Try it:
Report the lines of the material that carry the string "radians".
Data listing section start
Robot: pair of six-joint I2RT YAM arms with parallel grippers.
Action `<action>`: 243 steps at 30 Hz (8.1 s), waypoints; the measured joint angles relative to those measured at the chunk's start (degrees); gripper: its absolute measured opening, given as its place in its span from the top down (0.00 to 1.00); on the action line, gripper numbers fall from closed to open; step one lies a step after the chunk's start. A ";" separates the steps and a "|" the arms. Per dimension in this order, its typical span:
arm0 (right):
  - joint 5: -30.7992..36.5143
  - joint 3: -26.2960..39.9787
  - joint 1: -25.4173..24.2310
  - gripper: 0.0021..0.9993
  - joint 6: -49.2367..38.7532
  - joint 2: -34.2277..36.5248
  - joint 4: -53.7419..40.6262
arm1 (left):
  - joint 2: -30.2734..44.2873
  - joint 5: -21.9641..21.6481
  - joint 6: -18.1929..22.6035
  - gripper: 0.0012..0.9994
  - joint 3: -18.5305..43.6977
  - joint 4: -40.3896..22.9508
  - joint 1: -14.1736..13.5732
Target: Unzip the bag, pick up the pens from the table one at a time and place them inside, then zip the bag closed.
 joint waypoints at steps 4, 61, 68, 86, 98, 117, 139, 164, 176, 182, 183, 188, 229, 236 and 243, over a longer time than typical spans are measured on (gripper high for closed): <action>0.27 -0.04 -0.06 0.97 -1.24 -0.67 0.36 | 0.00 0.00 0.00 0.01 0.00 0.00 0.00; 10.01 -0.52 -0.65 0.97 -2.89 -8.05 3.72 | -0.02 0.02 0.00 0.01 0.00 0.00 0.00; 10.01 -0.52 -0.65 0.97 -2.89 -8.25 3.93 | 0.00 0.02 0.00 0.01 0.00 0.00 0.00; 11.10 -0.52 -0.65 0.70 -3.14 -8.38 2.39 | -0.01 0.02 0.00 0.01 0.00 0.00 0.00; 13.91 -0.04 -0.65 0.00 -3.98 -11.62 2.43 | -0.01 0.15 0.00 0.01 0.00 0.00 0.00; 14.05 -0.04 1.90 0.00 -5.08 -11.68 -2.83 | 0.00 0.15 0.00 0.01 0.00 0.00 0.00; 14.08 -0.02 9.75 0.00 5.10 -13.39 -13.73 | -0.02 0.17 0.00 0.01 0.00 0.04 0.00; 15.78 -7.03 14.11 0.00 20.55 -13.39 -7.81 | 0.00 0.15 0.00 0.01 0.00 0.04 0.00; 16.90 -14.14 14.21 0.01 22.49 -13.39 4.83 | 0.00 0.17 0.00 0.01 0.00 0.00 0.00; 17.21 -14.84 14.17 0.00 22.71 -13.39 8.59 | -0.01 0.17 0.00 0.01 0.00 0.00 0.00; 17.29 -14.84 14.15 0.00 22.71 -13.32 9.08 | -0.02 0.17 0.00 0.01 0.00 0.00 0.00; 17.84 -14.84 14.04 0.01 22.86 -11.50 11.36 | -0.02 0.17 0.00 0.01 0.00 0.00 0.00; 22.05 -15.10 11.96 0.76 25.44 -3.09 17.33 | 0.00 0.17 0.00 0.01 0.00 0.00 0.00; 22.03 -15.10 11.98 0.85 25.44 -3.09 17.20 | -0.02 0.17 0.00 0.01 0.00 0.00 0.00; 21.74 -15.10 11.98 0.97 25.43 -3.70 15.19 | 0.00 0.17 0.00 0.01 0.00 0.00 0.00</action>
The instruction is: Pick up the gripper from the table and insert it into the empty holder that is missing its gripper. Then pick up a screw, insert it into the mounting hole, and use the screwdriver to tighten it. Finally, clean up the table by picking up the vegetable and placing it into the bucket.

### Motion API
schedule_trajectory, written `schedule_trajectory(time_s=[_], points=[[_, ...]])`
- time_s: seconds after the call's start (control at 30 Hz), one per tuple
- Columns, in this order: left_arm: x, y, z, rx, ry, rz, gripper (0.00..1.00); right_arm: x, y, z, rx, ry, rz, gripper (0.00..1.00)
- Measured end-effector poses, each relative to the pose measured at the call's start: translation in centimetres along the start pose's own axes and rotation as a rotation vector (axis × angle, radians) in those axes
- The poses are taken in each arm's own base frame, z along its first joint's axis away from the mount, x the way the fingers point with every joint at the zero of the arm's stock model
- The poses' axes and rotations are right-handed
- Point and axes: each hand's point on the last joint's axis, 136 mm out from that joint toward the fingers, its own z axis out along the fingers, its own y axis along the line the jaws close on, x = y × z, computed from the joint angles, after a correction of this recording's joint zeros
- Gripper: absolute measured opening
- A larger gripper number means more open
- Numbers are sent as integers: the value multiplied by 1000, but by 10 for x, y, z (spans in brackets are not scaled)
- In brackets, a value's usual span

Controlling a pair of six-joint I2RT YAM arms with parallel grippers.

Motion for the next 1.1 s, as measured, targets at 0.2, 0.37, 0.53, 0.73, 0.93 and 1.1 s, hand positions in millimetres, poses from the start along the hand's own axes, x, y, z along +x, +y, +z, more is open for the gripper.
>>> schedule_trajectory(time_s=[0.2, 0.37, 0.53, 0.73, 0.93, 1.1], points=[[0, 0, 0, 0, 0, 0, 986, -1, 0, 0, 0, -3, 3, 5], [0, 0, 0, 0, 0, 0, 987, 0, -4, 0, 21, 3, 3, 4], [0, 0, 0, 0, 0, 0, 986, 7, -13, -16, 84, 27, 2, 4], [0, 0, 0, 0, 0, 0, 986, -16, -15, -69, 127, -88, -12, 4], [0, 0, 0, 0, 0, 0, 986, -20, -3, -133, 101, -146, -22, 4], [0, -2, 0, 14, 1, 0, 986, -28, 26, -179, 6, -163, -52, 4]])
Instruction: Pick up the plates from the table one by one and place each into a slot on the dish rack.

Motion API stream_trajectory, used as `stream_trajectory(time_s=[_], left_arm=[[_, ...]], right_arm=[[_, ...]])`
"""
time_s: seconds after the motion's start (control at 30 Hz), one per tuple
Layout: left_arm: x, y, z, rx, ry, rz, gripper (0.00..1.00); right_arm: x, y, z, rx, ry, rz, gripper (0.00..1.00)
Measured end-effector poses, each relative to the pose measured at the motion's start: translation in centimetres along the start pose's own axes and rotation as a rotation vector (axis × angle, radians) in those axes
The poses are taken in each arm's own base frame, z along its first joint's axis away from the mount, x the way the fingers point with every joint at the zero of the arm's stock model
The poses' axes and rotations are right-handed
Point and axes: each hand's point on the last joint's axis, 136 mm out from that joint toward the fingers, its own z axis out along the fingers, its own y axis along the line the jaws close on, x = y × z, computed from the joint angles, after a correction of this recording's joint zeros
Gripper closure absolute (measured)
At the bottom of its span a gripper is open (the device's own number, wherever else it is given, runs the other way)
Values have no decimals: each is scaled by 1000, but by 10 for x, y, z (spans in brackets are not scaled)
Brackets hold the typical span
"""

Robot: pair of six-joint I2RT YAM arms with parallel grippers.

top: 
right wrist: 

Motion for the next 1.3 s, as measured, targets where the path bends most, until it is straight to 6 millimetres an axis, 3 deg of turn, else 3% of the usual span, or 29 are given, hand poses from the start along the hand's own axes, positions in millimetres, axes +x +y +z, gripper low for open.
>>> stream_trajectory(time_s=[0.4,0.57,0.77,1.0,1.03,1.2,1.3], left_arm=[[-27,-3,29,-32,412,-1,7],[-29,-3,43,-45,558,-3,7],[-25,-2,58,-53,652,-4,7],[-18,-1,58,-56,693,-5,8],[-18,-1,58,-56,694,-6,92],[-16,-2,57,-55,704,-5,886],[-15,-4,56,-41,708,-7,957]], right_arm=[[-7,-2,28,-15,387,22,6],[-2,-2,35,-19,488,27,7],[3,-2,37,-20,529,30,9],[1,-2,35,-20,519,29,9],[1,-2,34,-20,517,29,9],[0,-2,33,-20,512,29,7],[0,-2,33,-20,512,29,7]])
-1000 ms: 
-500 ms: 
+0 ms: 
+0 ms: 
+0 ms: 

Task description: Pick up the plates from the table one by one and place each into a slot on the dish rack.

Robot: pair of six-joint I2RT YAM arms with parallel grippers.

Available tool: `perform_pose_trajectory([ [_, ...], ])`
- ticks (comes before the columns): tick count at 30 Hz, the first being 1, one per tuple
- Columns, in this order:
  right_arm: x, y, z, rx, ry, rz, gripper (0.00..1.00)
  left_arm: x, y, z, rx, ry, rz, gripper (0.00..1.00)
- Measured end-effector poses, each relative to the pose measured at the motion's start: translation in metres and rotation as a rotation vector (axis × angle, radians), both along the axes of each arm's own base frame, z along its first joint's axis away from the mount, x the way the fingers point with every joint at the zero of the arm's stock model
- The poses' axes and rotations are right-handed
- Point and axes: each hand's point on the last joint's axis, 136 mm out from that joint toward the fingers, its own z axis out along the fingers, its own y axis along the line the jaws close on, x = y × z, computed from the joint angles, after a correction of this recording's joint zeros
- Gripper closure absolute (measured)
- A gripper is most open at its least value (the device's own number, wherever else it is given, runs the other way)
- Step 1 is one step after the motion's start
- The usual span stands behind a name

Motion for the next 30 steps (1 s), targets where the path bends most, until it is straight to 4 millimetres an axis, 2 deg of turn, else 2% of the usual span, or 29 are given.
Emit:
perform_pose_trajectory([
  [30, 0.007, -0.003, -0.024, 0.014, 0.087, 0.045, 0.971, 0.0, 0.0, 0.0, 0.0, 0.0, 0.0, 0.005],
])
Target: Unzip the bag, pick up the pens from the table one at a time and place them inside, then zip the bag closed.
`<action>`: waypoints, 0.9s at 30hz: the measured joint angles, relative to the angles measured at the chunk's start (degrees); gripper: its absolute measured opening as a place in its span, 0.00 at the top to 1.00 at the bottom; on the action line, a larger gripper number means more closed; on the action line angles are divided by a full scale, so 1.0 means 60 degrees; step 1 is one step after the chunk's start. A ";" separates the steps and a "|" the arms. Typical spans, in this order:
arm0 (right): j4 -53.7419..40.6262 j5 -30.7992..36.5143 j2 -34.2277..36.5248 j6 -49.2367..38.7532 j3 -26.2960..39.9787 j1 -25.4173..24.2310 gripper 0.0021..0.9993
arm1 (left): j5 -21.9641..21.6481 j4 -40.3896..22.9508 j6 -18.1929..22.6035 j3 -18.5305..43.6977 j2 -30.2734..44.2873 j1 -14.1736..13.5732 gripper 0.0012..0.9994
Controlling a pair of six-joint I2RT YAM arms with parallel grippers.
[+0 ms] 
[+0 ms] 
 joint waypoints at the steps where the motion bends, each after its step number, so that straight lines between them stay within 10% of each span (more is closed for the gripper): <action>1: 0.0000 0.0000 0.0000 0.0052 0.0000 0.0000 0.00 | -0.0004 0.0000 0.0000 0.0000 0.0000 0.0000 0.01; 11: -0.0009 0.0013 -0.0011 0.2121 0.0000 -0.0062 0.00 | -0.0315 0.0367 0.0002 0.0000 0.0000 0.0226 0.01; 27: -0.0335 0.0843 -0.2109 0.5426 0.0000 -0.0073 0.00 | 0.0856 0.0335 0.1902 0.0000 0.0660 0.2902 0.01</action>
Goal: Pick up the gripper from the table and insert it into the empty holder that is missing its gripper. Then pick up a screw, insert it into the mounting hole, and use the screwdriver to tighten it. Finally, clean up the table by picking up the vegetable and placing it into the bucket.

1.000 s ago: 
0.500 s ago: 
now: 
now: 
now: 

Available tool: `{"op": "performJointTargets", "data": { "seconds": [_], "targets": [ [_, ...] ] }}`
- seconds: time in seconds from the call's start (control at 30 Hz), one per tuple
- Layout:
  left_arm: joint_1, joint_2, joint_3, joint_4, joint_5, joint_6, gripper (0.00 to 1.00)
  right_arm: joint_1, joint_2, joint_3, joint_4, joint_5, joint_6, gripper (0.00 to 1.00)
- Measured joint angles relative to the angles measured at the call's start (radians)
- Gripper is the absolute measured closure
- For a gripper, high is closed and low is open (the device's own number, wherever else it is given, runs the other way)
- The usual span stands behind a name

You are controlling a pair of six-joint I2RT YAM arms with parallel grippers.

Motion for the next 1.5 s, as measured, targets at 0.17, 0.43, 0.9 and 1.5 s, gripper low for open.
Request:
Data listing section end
Output below:
- Measured end-effector poses, each relative to the pose measured at the call's start: translation in centimetres along the start pose's own axes and rotation as a rotation vector (axis × angle, radians) in those axes
Measured end-effector poses, each relative to the pose measured at the motion's start: translation in centimetres along the start pose's own axes and rotation as a rotation vector (axis × angle, radians) in those axes
- Measured end-effector poses, each relative to the pose measured at the motion's start: translation in metres and rotation as a rotation vector (axis × angle, radians), both along the axes of each arm's own base frame, z along its first joint's axis away from the mount, x the way the fingers point with every joint at the zero of the arm's stock model
- Measured joint angles relative to the angles measured at the call's start (radians)

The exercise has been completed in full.